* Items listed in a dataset
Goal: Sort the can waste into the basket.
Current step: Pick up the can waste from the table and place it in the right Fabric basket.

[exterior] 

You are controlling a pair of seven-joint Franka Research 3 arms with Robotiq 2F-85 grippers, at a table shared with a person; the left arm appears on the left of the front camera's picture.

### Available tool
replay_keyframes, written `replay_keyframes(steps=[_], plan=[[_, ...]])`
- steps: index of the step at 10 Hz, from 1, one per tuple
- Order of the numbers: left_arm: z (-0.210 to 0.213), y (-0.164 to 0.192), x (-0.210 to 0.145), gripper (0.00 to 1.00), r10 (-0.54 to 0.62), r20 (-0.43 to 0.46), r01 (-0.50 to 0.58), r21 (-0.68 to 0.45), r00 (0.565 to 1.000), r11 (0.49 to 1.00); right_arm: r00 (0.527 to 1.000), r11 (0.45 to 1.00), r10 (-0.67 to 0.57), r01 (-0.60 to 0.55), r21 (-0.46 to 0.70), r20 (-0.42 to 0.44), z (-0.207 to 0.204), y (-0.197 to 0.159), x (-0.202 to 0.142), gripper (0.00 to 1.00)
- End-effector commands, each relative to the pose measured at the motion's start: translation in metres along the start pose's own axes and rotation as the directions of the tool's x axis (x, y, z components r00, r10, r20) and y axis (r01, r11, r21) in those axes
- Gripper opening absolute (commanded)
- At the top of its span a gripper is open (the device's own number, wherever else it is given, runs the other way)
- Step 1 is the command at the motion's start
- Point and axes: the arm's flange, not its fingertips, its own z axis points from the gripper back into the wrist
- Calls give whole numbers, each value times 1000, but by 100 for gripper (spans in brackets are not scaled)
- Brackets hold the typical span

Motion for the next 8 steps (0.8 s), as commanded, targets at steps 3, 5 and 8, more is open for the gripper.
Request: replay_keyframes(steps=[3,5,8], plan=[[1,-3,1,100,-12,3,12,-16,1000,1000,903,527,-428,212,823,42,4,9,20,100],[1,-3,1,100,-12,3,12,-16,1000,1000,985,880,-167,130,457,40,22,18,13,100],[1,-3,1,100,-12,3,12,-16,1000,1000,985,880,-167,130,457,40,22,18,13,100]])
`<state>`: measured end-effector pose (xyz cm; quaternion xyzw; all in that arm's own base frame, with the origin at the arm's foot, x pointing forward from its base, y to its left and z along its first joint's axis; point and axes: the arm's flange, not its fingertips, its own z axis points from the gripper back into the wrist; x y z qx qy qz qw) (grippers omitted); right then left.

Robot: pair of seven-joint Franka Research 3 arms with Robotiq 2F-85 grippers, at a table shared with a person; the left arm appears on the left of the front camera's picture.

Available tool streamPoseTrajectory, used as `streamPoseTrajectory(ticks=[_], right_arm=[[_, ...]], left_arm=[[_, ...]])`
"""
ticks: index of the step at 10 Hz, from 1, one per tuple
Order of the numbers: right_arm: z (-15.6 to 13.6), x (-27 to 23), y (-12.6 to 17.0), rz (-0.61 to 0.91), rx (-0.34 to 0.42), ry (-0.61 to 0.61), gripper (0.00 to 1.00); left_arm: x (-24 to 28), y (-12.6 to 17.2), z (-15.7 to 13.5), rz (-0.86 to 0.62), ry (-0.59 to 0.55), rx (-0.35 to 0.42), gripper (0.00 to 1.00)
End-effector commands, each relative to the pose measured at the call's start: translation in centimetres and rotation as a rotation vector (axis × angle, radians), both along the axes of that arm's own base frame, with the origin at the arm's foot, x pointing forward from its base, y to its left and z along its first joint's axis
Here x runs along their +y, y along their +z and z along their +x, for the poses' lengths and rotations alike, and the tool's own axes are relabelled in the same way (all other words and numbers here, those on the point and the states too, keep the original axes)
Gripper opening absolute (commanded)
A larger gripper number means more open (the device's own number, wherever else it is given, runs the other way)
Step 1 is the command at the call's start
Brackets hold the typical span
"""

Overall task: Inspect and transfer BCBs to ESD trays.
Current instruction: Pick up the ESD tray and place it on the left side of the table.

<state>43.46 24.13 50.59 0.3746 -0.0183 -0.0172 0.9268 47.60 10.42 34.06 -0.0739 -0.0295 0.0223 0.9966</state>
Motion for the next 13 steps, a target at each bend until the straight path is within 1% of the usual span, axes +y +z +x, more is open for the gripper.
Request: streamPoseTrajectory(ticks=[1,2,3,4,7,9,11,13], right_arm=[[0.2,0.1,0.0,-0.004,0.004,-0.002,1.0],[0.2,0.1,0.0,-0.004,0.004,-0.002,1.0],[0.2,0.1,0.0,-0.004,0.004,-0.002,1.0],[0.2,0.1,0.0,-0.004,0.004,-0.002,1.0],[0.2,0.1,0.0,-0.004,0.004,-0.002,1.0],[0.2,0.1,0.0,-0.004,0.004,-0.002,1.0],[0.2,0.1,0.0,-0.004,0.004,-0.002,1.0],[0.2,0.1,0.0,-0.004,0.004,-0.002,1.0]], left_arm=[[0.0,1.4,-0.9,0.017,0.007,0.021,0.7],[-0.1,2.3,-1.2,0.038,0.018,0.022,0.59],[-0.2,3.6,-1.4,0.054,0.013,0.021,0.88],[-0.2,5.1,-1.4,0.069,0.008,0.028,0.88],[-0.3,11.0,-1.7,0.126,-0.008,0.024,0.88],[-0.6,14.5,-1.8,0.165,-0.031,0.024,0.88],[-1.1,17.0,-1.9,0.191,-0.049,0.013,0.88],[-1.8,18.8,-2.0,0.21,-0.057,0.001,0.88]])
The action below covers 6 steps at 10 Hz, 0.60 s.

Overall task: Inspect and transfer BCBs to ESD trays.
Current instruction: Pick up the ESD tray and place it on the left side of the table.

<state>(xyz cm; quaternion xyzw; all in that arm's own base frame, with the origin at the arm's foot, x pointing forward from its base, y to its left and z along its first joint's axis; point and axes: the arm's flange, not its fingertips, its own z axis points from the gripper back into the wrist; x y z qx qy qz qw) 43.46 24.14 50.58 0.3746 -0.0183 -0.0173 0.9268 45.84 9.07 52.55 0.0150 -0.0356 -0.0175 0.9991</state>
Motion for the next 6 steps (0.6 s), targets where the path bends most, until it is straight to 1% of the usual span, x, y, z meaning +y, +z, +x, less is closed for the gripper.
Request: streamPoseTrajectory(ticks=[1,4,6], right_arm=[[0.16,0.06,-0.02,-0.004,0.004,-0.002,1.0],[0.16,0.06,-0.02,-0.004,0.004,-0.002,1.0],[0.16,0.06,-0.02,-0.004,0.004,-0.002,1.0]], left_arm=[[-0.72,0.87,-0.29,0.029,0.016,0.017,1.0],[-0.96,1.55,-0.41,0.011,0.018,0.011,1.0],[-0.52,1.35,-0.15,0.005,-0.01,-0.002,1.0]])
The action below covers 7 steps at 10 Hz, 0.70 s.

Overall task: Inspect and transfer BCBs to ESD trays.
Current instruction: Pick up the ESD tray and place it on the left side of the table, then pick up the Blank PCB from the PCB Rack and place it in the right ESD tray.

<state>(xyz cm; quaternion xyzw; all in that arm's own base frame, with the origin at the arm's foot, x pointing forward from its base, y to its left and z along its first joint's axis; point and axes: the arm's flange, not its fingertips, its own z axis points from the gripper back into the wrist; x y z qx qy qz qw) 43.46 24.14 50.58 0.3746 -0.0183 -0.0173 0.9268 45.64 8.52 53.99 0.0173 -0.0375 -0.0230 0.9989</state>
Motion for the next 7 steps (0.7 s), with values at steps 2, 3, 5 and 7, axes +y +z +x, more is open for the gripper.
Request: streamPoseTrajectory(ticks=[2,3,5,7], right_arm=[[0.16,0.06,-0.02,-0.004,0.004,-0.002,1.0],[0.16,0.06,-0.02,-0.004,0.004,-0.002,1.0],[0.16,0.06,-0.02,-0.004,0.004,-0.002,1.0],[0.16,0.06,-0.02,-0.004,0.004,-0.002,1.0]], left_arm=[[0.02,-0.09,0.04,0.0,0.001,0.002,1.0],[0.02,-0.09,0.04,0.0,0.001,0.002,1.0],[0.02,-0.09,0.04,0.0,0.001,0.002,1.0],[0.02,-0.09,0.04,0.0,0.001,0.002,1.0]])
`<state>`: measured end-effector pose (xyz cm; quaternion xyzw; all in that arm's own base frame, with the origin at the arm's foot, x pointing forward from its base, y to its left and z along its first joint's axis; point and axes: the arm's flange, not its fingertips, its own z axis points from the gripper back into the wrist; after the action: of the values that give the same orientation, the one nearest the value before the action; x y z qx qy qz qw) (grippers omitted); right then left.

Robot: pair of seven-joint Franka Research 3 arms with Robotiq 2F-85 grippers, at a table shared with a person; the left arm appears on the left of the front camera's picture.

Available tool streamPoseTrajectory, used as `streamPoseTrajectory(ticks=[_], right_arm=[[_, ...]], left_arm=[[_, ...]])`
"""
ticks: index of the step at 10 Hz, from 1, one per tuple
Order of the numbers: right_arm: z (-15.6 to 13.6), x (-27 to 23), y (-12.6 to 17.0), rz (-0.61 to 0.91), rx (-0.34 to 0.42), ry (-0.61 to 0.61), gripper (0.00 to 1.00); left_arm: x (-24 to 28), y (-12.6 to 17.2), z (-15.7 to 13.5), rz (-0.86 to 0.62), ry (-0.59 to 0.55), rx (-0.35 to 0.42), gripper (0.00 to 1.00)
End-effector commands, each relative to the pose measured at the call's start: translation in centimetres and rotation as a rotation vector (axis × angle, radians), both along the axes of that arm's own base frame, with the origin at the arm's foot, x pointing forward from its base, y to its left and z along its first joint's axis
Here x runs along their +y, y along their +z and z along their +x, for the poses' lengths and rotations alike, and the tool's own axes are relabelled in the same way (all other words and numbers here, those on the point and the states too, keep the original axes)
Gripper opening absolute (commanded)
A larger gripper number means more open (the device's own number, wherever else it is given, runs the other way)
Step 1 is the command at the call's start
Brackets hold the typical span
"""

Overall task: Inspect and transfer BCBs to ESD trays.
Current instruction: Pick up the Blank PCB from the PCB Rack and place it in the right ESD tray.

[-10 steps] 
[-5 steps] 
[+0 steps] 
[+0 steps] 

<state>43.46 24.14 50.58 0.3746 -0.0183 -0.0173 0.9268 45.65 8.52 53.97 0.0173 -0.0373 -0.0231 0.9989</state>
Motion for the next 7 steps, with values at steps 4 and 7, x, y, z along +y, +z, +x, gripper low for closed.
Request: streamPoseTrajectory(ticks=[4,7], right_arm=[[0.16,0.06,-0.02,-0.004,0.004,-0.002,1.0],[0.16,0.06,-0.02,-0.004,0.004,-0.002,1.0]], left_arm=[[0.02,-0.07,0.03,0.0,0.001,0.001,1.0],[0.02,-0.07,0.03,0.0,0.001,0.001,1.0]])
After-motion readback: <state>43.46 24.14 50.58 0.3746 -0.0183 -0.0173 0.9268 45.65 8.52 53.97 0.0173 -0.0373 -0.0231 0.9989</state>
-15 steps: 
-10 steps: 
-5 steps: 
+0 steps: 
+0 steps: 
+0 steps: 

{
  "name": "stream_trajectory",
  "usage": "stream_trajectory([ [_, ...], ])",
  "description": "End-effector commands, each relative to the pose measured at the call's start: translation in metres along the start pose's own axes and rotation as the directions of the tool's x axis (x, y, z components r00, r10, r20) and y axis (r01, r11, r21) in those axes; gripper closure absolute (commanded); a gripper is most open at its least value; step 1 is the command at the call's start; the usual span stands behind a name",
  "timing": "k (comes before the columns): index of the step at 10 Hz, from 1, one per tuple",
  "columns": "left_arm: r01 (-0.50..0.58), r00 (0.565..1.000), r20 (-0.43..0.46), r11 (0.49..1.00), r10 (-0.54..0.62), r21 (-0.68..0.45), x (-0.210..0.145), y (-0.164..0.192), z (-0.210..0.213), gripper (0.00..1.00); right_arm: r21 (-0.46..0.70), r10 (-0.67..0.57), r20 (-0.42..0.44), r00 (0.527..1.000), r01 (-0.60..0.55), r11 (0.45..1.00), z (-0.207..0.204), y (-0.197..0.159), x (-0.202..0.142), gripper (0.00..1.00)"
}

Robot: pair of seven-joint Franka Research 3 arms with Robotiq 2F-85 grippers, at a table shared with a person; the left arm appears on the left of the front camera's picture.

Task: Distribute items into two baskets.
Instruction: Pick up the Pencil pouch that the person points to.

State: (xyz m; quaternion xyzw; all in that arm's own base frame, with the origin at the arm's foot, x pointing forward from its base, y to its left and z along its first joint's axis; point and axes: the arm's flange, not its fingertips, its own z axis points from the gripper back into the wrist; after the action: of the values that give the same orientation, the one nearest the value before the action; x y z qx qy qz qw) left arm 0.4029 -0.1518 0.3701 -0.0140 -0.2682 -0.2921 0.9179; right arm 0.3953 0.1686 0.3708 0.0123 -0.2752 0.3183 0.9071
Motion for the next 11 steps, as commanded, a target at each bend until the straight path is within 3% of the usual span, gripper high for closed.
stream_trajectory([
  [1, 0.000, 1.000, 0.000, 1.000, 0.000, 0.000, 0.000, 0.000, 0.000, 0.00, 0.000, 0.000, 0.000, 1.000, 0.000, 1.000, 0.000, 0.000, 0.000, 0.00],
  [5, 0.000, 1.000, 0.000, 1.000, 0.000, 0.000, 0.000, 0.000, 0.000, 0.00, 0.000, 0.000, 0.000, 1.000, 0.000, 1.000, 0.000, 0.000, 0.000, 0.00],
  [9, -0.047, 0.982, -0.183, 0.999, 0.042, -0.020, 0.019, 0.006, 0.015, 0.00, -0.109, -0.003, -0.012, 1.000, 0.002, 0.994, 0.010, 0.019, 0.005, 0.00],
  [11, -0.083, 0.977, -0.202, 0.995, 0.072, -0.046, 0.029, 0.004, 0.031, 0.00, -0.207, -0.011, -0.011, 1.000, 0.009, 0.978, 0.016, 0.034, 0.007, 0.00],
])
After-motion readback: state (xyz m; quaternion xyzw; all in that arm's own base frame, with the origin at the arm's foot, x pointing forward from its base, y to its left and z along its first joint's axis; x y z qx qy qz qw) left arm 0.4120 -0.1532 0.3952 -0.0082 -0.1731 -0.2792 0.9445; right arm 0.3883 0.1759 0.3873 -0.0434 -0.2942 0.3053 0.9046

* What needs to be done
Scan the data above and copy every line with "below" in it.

* Output for this exercise
The action below covers 6 steps at 10 Hz, 0.60 s.
The action below covers 7 steps at 10 Hz, 0.70 s.

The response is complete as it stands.